PROBLEM STATEMENT ::
Scan the entries below for the word "call". Copy out every line in which it occurs.

TASK DATA ::
..............................
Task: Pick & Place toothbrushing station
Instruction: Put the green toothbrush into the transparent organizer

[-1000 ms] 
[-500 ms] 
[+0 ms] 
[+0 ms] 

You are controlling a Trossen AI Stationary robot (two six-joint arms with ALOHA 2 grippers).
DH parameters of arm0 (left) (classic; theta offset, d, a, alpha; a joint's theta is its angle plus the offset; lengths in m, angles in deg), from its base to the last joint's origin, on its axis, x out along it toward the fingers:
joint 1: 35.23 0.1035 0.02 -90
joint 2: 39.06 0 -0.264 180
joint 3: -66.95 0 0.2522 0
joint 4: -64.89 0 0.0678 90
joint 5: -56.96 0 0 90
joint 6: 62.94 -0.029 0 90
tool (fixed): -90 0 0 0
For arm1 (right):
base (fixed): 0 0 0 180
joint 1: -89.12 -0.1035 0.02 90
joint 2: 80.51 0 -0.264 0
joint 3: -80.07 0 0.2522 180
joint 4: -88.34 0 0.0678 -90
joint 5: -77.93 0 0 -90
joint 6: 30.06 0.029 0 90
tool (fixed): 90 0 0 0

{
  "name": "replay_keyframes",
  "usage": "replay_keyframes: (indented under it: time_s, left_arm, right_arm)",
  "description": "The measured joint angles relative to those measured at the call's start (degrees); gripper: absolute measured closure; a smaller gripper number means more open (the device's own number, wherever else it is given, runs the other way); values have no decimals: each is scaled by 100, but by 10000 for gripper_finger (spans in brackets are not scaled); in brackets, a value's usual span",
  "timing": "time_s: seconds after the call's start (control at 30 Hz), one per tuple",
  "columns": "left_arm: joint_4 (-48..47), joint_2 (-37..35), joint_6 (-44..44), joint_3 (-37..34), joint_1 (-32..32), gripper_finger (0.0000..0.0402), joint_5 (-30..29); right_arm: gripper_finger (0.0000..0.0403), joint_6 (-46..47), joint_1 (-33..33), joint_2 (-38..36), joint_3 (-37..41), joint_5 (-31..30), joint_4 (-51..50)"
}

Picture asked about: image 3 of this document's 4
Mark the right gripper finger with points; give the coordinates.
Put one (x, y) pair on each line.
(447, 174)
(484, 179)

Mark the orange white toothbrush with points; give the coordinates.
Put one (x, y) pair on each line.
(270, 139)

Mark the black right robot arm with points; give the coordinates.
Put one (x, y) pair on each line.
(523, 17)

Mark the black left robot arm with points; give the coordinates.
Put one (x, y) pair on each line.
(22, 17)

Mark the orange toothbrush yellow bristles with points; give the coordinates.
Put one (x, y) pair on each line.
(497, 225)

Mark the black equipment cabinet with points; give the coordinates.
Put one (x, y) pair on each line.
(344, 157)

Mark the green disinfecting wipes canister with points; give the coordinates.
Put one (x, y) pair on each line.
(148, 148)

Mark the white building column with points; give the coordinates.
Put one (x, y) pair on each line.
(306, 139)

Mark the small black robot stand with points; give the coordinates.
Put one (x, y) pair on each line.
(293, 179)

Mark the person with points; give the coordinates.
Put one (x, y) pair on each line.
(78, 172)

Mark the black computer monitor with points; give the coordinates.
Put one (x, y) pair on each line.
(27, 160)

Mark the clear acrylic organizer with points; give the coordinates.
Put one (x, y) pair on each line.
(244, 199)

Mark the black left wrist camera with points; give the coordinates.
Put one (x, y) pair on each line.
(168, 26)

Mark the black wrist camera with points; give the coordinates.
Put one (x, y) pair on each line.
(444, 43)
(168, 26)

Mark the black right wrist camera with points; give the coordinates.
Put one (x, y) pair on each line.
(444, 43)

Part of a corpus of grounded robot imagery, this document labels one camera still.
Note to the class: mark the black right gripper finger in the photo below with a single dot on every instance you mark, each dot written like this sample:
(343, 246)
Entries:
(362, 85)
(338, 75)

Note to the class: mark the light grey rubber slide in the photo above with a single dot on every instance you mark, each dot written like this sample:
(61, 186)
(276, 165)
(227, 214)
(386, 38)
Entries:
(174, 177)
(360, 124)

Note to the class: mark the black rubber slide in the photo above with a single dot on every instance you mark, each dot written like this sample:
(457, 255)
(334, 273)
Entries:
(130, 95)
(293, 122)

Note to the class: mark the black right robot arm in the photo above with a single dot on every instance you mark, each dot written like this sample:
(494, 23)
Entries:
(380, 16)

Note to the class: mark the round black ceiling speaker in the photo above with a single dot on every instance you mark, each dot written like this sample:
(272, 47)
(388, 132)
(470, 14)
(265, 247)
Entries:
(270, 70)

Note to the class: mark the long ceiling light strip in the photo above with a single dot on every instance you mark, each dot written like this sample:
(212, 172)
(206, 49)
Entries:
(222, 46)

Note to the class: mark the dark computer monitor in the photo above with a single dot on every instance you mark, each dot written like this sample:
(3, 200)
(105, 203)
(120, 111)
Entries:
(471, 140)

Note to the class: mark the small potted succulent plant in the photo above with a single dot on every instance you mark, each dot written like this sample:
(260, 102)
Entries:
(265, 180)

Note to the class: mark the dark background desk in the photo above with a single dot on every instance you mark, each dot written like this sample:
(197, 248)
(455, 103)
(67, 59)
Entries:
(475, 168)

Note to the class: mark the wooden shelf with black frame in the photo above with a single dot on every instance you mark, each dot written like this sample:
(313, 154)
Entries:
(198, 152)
..............................
SOLUTION TO THIS TASK ::
  "description": "The measured joint angles relative to those measured at the call's start (degrees); gripper: absolute measured closure; a smaller gripper number means more open (the device's own number, wherever else it is given, runs the other way); values have no decimals: each is scaled by 100, but by 10000 for gripper_finger (spans in brackets are not scaled); in brackets, a value's usual span",
  "timing": "time_s: seconds after the call's start (control at 30 Hz), one per tuple",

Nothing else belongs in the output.